▸ EXERCISE REQUIREMENTS: What is needed is an exact retyping of the records below, from the first line through the line that contains "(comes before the".
=== TASK INPUT ===
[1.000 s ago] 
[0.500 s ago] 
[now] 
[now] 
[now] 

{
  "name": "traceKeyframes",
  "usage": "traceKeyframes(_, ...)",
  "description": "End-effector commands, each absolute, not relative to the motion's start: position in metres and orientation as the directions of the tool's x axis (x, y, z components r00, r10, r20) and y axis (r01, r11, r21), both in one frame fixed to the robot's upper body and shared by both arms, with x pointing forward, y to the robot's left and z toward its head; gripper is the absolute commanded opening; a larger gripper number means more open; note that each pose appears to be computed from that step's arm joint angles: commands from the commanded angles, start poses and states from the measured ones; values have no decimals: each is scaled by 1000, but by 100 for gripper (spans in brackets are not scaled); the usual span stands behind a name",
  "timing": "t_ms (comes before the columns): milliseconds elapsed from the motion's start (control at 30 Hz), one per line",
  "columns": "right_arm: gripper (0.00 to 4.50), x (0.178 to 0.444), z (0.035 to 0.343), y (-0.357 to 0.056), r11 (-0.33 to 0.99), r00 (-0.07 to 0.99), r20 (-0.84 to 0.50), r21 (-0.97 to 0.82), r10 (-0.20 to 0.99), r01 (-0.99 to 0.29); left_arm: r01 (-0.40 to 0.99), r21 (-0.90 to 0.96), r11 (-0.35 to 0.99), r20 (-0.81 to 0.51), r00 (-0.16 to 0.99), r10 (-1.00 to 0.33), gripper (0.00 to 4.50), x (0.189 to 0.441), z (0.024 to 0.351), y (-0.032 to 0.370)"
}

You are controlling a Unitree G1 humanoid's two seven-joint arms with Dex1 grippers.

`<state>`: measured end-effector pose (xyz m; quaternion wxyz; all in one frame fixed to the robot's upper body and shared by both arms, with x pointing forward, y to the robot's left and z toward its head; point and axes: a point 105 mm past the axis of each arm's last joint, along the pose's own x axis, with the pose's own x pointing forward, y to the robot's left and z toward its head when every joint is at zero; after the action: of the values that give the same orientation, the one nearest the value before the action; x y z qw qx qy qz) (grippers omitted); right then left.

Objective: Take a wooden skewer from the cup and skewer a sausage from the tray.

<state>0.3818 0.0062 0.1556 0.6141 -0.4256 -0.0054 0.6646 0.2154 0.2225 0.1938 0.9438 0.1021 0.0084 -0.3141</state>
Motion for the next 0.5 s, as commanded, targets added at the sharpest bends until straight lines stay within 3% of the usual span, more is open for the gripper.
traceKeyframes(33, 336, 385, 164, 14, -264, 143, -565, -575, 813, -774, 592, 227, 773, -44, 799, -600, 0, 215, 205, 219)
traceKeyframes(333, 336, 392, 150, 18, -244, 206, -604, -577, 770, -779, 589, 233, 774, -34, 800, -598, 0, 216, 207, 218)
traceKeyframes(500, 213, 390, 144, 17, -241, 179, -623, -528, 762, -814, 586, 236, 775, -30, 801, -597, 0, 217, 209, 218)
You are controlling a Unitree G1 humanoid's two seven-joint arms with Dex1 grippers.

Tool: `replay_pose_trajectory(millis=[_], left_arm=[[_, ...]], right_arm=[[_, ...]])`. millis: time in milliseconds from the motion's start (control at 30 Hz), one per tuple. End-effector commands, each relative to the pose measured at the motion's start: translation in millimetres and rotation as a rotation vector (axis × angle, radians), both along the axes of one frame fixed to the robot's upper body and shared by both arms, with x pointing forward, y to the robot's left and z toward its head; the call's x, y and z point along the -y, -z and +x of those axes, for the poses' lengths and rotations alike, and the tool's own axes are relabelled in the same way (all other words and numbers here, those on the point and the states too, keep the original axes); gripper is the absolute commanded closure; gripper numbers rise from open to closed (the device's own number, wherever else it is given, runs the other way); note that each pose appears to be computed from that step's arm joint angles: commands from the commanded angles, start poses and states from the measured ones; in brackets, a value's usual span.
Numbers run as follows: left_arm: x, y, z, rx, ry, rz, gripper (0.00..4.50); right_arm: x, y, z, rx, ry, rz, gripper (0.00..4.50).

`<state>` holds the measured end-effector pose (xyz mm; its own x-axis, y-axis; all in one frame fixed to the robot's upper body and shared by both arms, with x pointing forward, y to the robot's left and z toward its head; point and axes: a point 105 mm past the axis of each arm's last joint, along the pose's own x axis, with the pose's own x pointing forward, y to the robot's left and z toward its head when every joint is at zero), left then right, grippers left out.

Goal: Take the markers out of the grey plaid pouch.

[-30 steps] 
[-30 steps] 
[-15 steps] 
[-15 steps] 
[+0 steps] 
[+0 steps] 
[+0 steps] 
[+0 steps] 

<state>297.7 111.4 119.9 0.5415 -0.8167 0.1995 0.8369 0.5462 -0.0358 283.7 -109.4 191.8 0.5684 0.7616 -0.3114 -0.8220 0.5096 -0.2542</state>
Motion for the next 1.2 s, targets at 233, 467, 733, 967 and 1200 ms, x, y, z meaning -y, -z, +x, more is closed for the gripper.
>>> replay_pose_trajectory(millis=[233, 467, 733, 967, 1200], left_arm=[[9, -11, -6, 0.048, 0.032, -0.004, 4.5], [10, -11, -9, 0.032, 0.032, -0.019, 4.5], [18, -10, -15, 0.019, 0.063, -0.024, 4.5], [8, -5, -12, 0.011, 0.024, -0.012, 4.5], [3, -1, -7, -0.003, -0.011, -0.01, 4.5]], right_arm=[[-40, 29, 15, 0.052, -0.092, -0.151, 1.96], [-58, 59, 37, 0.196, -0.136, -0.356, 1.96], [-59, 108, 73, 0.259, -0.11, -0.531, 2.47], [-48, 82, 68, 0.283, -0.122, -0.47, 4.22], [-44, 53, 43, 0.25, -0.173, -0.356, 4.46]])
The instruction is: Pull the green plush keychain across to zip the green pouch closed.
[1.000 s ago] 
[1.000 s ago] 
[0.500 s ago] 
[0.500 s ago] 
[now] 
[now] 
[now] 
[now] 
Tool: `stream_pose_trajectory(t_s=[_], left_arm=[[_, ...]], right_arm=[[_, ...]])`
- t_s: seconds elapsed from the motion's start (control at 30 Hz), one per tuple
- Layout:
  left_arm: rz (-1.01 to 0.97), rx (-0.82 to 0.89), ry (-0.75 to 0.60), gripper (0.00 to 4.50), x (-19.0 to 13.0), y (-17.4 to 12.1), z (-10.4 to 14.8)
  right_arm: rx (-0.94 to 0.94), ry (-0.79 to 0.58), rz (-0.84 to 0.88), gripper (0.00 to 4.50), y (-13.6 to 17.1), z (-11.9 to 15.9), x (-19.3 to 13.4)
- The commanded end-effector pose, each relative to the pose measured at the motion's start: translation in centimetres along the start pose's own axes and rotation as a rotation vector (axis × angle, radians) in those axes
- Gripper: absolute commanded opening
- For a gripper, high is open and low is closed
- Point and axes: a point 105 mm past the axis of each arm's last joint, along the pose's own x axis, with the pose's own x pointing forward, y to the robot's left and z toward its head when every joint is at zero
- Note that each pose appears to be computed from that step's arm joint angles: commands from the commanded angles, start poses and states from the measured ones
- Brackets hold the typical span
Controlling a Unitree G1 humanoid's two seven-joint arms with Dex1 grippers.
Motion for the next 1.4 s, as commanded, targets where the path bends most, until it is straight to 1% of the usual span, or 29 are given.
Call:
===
▸ SOLUTION FOR THIS TASK:
[1.000 s ago] 
[0.500 s ago] 
[now] 
[now] 
[now] 

{
  "name": "traceKeyframes",
  "usage": "traceKeyframes(_, ...)",
  "description": "End-effector commands, each absolute, not relative to the motion's start: position in metres and orientation as the directions of the tool's x axis (x, y, z components r00, r10, r20) and y axis (r01, r11, r21), both in one frame fixed to the robot's upper body and shared by both arms, with x pointing forward, y to the robot's left and z toward its head; gripper is the absolute commanded opening; a larger gripper number means more open; note that each pose appears to be computed from that step's arm joint angles: commands from the commanded angles, start poses and states from the measured ones; values have no decimals: each is scaled by 1000, but by 100 for gripper (spans in brackets are not scaled); the usual span stands behind a name",
  "timing": "t_ms (comes before the columns): milliseconds elapsed from the motion's start (control at 30 Hz), one per line",

The answer to this exercise has been fully stated.